EXERCISE REQUIREMENTS ▸ Copy the listing out in full. Keep every word as it is.

DATA PROVIDED ▸
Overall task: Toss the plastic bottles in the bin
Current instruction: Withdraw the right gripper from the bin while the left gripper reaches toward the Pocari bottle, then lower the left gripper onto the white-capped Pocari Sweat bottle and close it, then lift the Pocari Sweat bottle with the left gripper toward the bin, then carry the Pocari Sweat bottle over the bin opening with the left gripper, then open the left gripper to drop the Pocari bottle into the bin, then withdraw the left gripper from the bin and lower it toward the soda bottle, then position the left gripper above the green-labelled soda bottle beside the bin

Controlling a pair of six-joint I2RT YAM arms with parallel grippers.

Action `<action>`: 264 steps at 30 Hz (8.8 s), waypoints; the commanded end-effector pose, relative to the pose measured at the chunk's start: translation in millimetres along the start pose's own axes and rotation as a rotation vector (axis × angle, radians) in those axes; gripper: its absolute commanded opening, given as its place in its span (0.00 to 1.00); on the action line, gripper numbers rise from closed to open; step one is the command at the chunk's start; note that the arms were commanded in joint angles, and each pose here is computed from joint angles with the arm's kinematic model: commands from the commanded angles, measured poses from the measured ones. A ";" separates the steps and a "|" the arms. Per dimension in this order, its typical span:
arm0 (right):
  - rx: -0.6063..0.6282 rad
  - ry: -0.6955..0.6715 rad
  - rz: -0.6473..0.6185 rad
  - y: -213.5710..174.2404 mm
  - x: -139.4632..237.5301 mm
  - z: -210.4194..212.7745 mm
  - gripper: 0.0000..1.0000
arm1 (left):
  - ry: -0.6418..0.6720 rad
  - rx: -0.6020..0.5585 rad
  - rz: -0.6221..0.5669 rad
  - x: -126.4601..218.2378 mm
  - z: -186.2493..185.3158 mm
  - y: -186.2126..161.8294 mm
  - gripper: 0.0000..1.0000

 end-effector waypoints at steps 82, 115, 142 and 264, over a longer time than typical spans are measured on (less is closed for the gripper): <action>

TASK ANSWER ▸
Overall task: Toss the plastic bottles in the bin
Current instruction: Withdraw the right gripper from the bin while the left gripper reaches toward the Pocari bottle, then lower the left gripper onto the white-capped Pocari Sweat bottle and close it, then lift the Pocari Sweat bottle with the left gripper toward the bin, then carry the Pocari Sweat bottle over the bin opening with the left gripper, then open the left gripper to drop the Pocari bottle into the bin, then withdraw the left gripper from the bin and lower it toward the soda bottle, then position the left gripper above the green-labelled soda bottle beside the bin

Controlling a pair of six-joint I2RT YAM arms with parallel grippers.

Action `<action>`: 264 steps at 30 Hz (8.8 s), waypoints; the commanded end-effector pose, relative to the pose measured at the chunk's start: translation in millimetres along the start pose's own axes and rotation as a rotation vector (axis × angle, radians) in those axes; gripper: its absolute commanded opening, given as its place in its span (0.00 to 1.00); on the action line, gripper numbers rise from closed to open; step one is the command at the chunk's start; note that the arms were commanded in joint angles, and each pose here is computed from joint angles with the arm's kinematic model: commands from the commanded angles, measured poses from the measured ones. A ";" separates the steps and a "|" the arms. Per dimension in this order, its typical span:
arm0 (right):
  - rx: -0.6063..0.6282 rad
  - ry: -0.6955..0.6715 rad
  - rz: -0.6473..0.6185 rad
  - y: -213.5710..174.2404 mm
  - x: -139.4632..237.5301 mm
  - z: -210.4194..212.7745 mm
  - gripper: 0.0000..1.0000
arm1 (left):
  - ry: -0.6418..0.6720 rad
  - rx: -0.6020..0.5585 rad
  - rz: -0.6221..0.5669 rad
  - x: -126.4601..218.2378 mm
  - z: -186.2493..185.3158 mm
  - y: -186.2126..161.8294 mm
  - gripper: 0.0000..1.0000

 end-effector waypoints at steps 82, 115, 142 and 264, over a longer time than typical spans are measured on (less is closed for the gripper): <action>

No additional answer text is required.